(Dataset records)
══════════════════════════════
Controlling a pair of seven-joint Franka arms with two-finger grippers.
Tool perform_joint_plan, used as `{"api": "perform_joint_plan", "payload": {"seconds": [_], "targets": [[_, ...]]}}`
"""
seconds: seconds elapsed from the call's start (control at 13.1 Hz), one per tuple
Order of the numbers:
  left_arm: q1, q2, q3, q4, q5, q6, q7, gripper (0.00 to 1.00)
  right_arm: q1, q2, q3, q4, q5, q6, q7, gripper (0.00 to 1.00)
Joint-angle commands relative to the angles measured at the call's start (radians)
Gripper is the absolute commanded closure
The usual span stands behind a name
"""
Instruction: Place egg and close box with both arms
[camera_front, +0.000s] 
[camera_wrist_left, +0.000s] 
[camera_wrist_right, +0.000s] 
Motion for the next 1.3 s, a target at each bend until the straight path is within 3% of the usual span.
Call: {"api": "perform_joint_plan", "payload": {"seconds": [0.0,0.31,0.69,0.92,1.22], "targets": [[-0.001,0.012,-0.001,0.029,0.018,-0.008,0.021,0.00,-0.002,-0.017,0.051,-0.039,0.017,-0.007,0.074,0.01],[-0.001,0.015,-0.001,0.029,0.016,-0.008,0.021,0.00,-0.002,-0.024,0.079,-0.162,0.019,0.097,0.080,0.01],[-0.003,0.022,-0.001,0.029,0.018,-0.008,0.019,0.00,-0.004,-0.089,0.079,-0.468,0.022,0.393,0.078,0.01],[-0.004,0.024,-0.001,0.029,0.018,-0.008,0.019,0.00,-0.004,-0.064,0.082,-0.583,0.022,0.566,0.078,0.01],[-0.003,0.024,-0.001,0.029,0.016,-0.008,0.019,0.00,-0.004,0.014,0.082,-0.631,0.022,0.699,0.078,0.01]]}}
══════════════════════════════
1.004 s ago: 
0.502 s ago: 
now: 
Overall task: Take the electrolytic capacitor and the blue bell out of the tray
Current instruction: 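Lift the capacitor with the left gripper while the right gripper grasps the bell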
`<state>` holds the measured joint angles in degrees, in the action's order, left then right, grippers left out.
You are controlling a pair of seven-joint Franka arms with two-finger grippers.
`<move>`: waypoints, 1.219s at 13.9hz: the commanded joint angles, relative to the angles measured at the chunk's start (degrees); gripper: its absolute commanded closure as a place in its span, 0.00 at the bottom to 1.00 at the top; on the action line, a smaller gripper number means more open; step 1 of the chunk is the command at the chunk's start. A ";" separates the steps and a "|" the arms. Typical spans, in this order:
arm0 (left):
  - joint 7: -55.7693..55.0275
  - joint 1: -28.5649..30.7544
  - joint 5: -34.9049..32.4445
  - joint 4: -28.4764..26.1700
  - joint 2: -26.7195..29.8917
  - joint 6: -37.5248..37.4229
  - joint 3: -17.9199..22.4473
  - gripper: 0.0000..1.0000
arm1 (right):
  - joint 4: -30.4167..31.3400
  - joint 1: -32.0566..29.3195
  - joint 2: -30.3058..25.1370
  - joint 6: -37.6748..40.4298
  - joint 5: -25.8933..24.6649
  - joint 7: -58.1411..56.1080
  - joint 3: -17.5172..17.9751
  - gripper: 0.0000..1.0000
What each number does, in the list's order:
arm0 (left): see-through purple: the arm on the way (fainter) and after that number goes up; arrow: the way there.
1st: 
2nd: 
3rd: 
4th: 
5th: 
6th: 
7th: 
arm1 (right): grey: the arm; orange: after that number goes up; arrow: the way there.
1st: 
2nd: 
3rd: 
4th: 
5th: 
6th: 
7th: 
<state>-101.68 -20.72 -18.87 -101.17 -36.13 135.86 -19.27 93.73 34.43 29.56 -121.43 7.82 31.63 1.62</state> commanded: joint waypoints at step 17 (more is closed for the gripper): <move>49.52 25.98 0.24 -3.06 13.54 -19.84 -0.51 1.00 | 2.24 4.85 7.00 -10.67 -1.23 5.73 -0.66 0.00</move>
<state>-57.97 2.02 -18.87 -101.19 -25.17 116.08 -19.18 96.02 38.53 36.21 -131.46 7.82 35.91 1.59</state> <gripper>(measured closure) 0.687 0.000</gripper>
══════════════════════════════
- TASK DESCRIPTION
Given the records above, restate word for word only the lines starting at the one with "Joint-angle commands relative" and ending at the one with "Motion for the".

- TASK ANSWER
Joint-angle commands relative to the angles measured at the call's start (radians)
Gripper is the absolute commanded closure
The usual span stands behind a name
"""
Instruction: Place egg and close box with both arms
[camera_front, +0.000s] 
[camera_wrist_left, +0.000s] 
[camera_wrist_right, +0.000s] 
Motion for the next 1.3 s, a target at each bend until the straight path is within 3% of the usual span.

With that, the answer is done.